Önce herkes şaşırsa da uzun zamandır istedikleri şey, yani benim de artık mutlu olduğum ve bir yuva kurmaya karar verdiğim gerçeğiyle çok da sorgulamamışlardı. Sadece abim biraz temkinli yaklaşmıştı. Babaannem ne zaman geleceklerini sorduğunda verdiğim cevap karşısında en büyük amcam, "Ne o kızım, yangından mal mı kaçırıyorlar?" diye itiraz eder gibi olsa da babaannem, "Harika, hemen istesinler ve evlen, senin de evlendiğini göreyim" diyerek üzerine başkasının söz söylemesine yer vermeyecek tavrını koymuştu. Tebrik faslından sonra babaannem beni boş bir odaya çekerken yüzüne baktığımda içimden geçenleri en iyi anlayan kadına mahcup bakmıştım. "İçeride söylemedim ama.. Bir halt mı yediniz kızım?" deyip tek kaşını kaldırarak bana baktığında ne cevap vereceğimi bilemedim. Ama durumu idare etmiş, iki gün sonra gerçekleşen isteme olayını kazasız belasız atlatmıştım. İstanbul'a döndükten sonra işten izin alarak her teferruattı halletmiş gelinlik, organizasyon derken bugüne gelmiştik.
Odanın kapısı açıldığında içeri giren Alaz'ın sesiyle daldığım düşüncelerden sıyrıldım. Sempatisi ve güler yüzüyle tüm çalışanları etkiledikten ve "Bize biraz izin verir misiniz?" diyerek makyözü ve kuaförü dışarı çıkarttıktan sonra yanıma yaklaşıp makyaj masasının üzerine bir dosya bıraktı. "Bu nedir?" diye sormak için ağzımı açmıştım ki, "Evlilik sözleşmesi..."  dediğinde biraz gerilsem de belli etmemeye çalışarak dosyayı açtım.
Okumaya başlamadan önce başımı kaldırıp gözlerine baktım. Bunun ne ifade ettiğini onun bana söylemesini istemiştim. Çünkü evimden gittiği günden beri benimle hiç kişisel bir iletişime geçmemişti. Başını gözlerimden alıp arkama geçti, elinde tuttuğu torbanın içinden çıkardığı kutuları makyaj masasına yerleştirdi. Sonra aynadan bana bakarak, "Sahte evliliğimiz için bir sözleşme hazırlattım. Bunu avukatım, sen ve ben bileceğiz. Maddeleri tek tek okumanı ve imza atmanı istiyorum. Ben, kendi adıma tamamıyla kabul ettiğime dair imzamı attım. Senin de eklemek istediğin şeyler olursa avukatınla ve avukatımla görüşüp sonradan makul düzenlemeler yapabiliriz. Ama 'evet' demeden önce bunun imzalanması gerekiyor" dedi.
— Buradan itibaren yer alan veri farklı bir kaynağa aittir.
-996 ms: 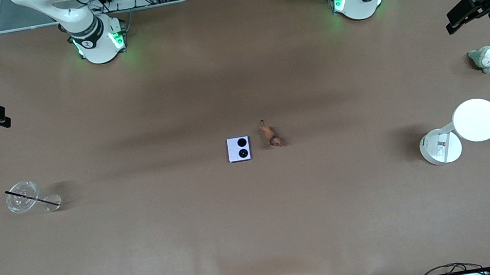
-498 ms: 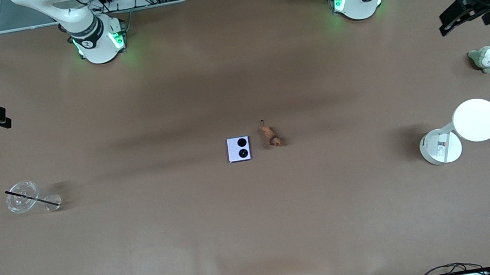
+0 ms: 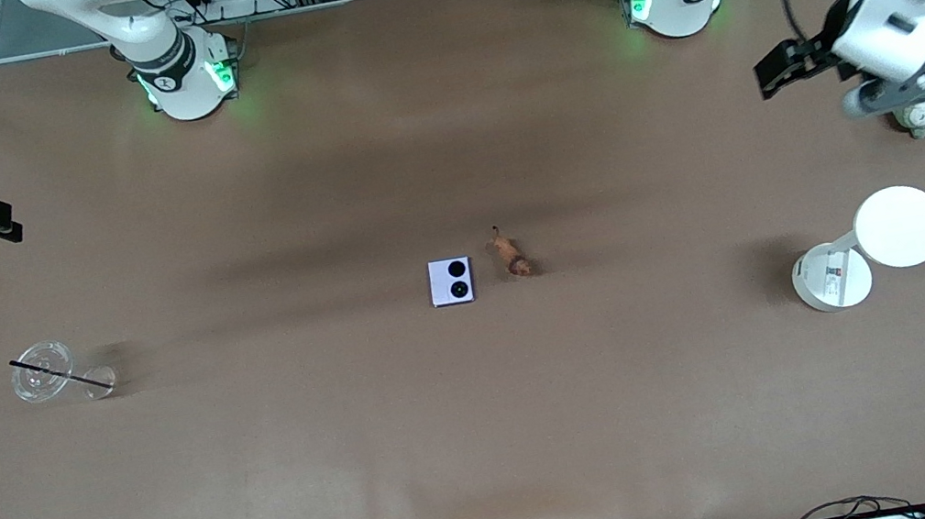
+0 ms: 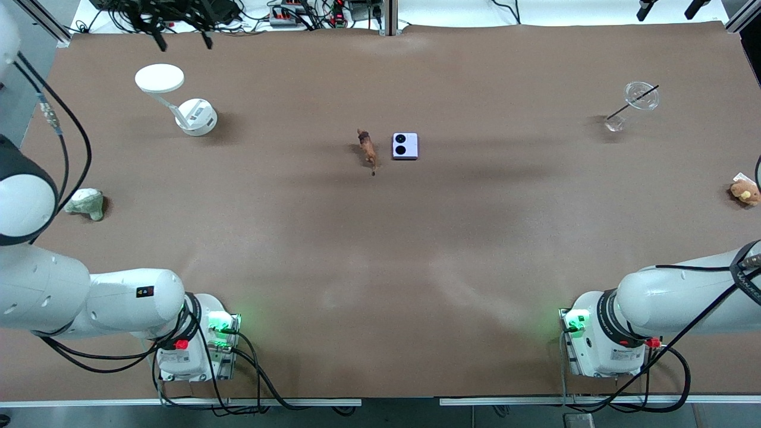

Ne söyleyeceğimi bilemeden gözlerimi yazılanlara çevirdim. İlk madde "asla boşanma olmayacak" diyordu. Şu noktada itiraz edebilecek durumda olmadığımdan son dakika golü atmaya çalışıyordu. Maddeleri okudukça gözlerim hayretle büyümeye başladı. Aynı çatı altında yaşanacağı ama odaların ayrı olacağı, birbirimizi rencide etmeyecek şekilde hayatımıza devam edebileceğimiz, Alaz'ın evliliğin gereklerini veya zorunluluklarını benden istemediği gibi ben de istesem karşılamayacağı yazıyordu. Devamını okuyamadığım kâğıtlara bakarken, "Bunu imzalamamı nasıl beklersin?" dedim. Çok sakin bir şekilde "Sen bilirsin" dedi ve arkasını dönüp yürümeye başladı. Sandalyede hızla dönüp, "Ne yapıyorsun?" diye sorduğumda "Nikâhı iptal edeceğim" dedi ve kapıyı açtı.
Nikâhın iptal olması durumunda olabilecekler zihnimden hızla geçerken Alaz kapıdan çıkmıştı. Odadan koşar adım çıkıp koridorun sonuna varmamış olan Alaz'ı kolundan tutup durdurdum.
"Ya anlaşamazsak Alaz?" diye kısık sesle sorduğum soruya, "Anlaşmayı bekleyen yok Dila, rol yapmak diye bir şey var. Çocuğumuz, ailem, ailen karşısında kocanmışım gibi davranacaksın. Nasılsa kapalı kapılar ardında yaşayacaklarımız sadece seni ve beni ilgilendirir. Biz diye bir şey de hiç olmayacağına ve herkes kendi hayatını yaşayacağına göre de o maddeye takılman gereksiz"  diye  yanıt verdi.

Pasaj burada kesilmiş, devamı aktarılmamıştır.